**Exercise directions**
A line below contains "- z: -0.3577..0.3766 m", and a later one contains "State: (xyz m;". Repeat both, with every line between them, exactly.
===============
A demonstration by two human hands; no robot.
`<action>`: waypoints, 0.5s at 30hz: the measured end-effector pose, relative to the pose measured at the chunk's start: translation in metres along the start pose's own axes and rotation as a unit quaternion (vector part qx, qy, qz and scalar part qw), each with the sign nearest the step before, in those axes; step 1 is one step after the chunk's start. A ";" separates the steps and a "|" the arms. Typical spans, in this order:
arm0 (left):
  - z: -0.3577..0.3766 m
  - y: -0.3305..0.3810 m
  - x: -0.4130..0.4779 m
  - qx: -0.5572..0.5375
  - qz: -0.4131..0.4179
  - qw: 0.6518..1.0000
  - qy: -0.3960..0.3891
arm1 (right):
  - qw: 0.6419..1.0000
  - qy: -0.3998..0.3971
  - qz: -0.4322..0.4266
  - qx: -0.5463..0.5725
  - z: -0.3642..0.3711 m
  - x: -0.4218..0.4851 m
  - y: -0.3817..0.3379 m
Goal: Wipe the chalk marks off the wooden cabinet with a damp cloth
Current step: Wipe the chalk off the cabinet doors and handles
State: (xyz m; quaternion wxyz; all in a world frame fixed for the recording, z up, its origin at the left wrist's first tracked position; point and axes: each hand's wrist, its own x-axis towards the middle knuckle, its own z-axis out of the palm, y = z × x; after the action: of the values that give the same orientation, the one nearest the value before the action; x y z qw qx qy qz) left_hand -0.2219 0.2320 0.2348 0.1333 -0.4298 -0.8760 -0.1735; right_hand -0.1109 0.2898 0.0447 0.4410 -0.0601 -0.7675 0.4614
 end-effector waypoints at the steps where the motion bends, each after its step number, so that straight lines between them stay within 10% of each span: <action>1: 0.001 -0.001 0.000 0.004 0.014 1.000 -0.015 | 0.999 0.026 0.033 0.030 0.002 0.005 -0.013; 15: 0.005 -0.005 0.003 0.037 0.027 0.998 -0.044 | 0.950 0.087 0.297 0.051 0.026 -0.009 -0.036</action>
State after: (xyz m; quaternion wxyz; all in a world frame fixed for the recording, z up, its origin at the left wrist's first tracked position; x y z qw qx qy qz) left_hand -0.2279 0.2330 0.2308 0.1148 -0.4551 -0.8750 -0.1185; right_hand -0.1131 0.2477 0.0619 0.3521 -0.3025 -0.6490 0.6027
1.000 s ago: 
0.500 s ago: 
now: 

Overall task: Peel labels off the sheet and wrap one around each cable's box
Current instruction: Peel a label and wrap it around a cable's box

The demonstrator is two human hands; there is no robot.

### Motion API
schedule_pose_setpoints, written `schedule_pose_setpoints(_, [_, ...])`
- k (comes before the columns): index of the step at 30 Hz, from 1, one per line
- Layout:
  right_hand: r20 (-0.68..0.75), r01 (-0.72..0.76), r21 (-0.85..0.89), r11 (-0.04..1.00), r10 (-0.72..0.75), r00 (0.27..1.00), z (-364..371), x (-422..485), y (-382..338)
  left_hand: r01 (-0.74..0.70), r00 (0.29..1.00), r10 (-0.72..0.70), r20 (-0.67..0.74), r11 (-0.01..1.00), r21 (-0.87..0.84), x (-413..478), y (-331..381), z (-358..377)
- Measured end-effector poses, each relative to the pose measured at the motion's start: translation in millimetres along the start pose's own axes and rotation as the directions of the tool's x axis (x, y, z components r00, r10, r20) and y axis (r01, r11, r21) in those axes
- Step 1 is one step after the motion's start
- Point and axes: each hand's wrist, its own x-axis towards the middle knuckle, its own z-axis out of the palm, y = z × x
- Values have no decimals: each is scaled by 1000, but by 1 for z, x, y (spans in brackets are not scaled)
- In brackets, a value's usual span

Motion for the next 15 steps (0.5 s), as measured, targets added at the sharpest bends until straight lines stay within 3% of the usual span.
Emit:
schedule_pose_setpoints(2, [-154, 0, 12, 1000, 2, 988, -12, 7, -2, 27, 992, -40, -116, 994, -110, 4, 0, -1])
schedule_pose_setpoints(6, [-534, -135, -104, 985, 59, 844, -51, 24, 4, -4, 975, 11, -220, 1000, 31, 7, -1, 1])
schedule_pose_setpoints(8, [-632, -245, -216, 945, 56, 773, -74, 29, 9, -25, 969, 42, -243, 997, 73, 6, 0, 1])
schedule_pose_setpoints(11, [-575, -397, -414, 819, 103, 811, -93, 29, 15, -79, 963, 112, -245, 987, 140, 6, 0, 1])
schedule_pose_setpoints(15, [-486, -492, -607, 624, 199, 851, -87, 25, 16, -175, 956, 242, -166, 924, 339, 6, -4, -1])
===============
**Output for this task**
  - z: -0.3577..0.3766 m
  - y: -0.3305..0.3810 m
  - x: -0.4130..0.4779 m
  - qx: -0.5572..0.5375
  - qz: -0.4131..0.4179
  - qw: 0.6518..1.0000
  - qy: -0.3960..0.3891
arm1 (right):
  - qw: 0.6419..1.0000
  - qy: -0.3998..0.3971
  - qz: -0.4322..0.4266
  - qx: -0.5463..0.5725
  - z: -0.3642..0.3711 m
  - x: -0.4218..0.4851 m
  - y: -0.3817..0.3379 m
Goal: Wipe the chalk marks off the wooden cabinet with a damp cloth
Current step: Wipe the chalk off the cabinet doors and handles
State: (xyz m; quaternion wxyz; all in a world frame fixed for the recording, z up, its origin at the left wrist's first tracked position; point and axes: each hand's wrist, its own x-axis towards the middle knuckle, its own z-axis out of the palm, y = z × x; after the action: of the values that give the same orientation, the one nearest the value before the action; x y z qw qx qy qz) left_hand -0.2219 0.2320 0.2348 0.1333 -0.4298 -0.8760 -0.1735; right_hand -0.1109 0.2898 0.0447 0.4410 -0.0601 -0.7675 0.4614

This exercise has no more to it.